▶ INSTRUCTIONS FOR THE TASK
Go through the following data and transcribe exactly the stretch of lines from the one holding "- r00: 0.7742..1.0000" to the one holding "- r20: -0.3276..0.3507", both included.

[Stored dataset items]
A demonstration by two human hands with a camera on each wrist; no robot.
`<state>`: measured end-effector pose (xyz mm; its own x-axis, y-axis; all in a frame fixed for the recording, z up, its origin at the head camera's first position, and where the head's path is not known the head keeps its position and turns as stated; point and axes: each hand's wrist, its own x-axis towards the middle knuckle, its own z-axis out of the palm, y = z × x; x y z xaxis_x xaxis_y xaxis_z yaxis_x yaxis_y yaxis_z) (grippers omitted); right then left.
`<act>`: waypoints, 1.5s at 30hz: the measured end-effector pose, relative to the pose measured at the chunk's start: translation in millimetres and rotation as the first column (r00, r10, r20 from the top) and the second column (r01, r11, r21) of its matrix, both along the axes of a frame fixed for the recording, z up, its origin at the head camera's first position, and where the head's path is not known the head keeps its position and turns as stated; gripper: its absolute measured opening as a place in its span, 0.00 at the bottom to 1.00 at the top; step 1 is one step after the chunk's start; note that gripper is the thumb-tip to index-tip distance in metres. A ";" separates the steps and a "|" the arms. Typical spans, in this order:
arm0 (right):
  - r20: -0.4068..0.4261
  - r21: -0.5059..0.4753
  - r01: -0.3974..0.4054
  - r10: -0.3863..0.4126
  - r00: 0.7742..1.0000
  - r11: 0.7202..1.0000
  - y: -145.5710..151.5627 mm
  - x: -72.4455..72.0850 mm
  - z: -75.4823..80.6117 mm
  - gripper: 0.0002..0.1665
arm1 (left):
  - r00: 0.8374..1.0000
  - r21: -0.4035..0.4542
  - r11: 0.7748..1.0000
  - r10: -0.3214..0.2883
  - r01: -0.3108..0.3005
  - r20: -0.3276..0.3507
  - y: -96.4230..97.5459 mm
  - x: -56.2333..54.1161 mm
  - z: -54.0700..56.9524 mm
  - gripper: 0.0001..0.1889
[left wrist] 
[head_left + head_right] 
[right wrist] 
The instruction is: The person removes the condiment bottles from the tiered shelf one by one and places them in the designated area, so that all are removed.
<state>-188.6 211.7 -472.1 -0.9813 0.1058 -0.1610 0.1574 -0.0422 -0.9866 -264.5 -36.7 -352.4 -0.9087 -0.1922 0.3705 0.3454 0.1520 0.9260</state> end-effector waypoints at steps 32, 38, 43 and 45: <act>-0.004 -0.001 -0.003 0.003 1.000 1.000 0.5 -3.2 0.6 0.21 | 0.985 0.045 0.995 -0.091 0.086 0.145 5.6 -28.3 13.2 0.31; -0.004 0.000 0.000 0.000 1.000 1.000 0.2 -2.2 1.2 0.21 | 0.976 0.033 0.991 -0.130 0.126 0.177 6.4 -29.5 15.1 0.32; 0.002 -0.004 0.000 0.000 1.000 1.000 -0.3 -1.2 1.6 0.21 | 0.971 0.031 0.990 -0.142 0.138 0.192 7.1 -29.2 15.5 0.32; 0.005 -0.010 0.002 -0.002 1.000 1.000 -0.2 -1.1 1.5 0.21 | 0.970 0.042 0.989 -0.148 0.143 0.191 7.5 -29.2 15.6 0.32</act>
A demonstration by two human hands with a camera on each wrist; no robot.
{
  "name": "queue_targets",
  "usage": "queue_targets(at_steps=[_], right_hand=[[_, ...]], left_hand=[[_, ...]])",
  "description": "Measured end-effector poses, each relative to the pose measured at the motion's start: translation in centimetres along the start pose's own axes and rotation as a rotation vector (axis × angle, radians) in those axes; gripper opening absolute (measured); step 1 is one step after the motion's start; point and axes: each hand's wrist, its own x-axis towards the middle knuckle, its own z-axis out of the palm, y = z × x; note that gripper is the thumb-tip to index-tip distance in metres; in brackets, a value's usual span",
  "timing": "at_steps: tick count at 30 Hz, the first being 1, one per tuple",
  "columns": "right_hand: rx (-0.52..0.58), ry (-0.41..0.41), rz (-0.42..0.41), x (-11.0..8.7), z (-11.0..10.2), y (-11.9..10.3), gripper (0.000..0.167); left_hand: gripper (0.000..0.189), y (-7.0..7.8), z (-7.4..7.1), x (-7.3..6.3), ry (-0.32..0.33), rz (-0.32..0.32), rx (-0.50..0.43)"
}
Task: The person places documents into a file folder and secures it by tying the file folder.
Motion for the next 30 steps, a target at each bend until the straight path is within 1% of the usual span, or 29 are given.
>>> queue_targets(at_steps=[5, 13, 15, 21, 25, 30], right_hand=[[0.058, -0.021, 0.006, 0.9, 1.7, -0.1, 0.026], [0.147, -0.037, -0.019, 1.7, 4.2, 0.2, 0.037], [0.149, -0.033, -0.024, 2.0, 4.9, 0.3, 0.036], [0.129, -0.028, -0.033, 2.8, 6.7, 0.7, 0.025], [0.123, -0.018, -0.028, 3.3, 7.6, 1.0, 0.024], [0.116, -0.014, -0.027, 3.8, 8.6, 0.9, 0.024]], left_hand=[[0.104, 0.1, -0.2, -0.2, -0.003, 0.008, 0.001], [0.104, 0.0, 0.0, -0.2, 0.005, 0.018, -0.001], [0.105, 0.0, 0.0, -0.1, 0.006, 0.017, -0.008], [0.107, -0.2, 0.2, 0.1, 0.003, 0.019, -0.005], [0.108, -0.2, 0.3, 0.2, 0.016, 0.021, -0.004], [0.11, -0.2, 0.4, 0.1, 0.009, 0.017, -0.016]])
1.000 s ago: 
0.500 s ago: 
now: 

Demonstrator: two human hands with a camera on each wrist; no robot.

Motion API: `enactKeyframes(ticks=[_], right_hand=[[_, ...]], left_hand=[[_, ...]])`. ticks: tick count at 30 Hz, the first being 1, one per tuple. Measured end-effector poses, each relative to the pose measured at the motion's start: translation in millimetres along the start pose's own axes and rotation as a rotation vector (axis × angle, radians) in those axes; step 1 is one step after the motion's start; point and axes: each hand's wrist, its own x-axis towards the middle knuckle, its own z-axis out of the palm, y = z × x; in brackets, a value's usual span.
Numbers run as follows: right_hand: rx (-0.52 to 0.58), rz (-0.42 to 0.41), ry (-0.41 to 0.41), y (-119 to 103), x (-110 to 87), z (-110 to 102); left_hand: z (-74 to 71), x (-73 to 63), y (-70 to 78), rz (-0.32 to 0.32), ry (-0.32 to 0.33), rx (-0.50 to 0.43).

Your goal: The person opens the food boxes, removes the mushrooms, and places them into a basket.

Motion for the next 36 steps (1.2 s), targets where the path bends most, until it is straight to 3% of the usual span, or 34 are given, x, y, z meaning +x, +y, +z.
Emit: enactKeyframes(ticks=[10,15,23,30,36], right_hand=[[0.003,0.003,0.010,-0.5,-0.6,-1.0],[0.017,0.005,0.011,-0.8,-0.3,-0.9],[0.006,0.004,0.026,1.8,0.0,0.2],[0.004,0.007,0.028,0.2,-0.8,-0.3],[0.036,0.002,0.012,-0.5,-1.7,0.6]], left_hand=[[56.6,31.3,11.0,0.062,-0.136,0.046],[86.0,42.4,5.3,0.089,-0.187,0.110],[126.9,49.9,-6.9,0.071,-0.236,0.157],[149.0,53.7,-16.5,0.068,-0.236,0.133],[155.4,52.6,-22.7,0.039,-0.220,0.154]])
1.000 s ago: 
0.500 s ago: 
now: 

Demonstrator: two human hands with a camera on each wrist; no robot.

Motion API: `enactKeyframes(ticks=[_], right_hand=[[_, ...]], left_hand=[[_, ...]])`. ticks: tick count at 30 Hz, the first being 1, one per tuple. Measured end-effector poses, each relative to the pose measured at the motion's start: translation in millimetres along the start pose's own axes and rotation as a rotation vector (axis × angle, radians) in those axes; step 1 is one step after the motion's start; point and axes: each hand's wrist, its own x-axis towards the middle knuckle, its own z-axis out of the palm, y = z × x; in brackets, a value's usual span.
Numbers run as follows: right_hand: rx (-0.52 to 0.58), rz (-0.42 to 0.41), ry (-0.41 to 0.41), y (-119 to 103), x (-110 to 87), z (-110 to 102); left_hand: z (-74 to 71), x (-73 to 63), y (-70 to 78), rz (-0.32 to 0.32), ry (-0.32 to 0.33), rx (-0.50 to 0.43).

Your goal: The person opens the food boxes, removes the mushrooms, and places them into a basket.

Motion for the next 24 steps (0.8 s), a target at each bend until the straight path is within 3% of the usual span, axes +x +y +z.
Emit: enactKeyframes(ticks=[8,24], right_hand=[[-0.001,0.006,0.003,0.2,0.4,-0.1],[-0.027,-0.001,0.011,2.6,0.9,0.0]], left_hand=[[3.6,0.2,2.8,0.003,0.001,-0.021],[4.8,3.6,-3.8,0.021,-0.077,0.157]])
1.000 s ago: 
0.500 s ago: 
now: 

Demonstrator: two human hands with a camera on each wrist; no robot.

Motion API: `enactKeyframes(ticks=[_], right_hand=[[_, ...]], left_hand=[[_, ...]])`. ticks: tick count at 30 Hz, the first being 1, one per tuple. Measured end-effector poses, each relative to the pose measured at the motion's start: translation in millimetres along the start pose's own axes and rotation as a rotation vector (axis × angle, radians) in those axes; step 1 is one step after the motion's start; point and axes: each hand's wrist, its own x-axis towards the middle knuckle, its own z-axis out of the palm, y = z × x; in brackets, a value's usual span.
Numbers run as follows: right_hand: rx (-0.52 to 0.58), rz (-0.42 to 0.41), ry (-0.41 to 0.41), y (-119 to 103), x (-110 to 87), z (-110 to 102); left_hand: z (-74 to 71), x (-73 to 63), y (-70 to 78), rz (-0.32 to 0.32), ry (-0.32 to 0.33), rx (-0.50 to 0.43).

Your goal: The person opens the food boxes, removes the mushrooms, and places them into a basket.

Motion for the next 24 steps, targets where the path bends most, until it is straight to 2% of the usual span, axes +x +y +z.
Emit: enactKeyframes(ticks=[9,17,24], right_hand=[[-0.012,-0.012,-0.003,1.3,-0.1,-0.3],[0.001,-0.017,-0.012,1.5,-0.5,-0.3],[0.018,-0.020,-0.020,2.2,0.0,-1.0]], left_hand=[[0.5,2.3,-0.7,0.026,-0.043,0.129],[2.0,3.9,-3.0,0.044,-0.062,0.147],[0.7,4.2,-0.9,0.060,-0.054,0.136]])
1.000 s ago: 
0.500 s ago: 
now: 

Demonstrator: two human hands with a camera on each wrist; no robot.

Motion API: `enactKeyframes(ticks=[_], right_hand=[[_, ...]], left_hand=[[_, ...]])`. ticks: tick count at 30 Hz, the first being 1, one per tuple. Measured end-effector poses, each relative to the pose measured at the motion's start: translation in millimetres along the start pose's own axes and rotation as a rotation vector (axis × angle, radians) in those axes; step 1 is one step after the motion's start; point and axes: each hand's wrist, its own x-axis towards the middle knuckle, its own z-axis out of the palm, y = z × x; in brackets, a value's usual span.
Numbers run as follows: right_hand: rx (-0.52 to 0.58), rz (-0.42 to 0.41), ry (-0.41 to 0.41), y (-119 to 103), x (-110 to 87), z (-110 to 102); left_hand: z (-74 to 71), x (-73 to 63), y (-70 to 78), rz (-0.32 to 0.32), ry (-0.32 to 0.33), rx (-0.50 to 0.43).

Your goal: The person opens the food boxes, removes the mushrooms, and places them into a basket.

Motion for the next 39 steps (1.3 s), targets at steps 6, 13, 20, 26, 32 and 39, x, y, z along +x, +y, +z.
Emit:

▶ WORKED SOLUTION
  - r00: 0.7742..1.0000
  - r11: 0.7202..1.0000
  - y: -145.5710..151.5627 mm
  - x: -72.4455..72.0850 mm
  - z: -75.4823..80.6117 mm
  - gripper: 0.0002..0.1665
arm1 (left):
  - r00: 0.8374..1.0000
  - r21: -0.4035..0.4542
  - r11: 0.7748..1.0000
  - r10: -0.3214..0.2883
  - r01: -0.3108..0.3005
  - r20: -0.3276..0.3507

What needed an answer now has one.